I have read many magazines in my life (trust me a lot). I have noticed that they all seem to emphasise, in one way or another the importance of putting yourself first. They teach us to be selfish with our time and with ourselves. This is undeniably the easiest thing to talk about. It is the doing that is not so easy.
Putting yourself first, in my opinion starts with knowing and loving yourself. You have to value yourself, value your time, your skills in order to know that you come first. Some situations (and some people) drain us of our energy, our patience (we all know those people who take more than they give) when do you say enough is enough? When do you make the decision to end it and put yourself first?
I have not figured out the algorithm yet, but I think I have a clue. I actually took this decision yesterday. I told myself that whatever it is I do, where I go, any decision I must make, my priority will be me. Will I be happy? Will this help me grow? Will this change how I view life? Is this what I want? Will I be fulfilled? well, you get the picture. I, ME, I, ME. Me before anyone else. A very wise friend told me that “putting yourself first is an act of self-love”.

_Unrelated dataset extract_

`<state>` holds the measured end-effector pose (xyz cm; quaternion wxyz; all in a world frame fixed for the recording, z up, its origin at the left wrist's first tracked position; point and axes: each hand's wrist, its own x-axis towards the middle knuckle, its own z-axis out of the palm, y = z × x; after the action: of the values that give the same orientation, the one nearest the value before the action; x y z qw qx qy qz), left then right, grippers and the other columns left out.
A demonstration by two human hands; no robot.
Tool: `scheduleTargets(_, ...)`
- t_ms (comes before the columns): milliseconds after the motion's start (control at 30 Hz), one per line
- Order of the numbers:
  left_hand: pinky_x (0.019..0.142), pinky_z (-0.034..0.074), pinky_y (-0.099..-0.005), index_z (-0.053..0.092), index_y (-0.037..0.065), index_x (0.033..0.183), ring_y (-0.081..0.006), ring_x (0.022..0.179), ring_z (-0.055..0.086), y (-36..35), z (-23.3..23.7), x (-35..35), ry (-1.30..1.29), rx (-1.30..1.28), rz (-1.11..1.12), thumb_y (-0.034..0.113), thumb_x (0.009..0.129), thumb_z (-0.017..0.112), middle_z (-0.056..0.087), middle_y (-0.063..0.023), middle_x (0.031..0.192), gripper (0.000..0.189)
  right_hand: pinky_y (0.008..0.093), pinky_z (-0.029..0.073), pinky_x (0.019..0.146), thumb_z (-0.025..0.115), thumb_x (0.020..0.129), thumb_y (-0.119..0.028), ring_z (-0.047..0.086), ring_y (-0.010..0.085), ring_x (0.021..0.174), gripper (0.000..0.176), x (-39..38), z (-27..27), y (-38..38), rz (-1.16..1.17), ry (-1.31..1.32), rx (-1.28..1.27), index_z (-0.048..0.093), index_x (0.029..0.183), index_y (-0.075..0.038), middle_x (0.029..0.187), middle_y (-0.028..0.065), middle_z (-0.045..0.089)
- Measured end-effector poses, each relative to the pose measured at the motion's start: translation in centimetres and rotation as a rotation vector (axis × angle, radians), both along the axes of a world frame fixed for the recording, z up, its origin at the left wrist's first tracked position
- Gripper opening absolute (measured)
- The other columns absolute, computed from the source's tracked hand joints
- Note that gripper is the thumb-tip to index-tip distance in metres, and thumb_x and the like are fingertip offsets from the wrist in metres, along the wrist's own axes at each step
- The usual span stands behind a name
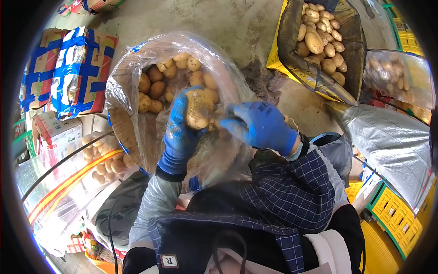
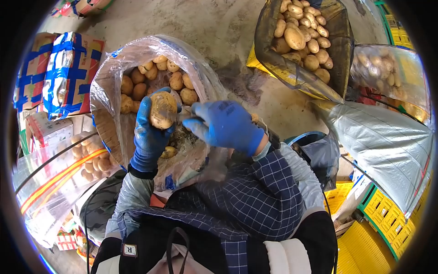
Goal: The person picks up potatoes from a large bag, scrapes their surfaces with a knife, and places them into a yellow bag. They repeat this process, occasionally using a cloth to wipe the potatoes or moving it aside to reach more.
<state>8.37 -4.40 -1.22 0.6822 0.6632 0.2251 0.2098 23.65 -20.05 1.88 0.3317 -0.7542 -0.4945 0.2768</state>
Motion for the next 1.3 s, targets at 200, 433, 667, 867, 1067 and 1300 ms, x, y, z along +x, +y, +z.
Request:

I also realised that I settled with a lot of things in my life. Some of the things cost me more than they bring, they deprive me of me. Me settling for those things says a lot about me. I think I am worthy of average, because if I had put myself first I would have known that I deserve the very best. I do not want to make a decision and end up unhappy, surely that is not how it is supposed to go. This is my life, I come first! In the picture I have in my head, me putting myself first means: being happy, allowing myself the opportunity to work on myself so I can grow, being able to do what I want to do… I realised that I am going to have to let go of certain things and certain people for me to be first.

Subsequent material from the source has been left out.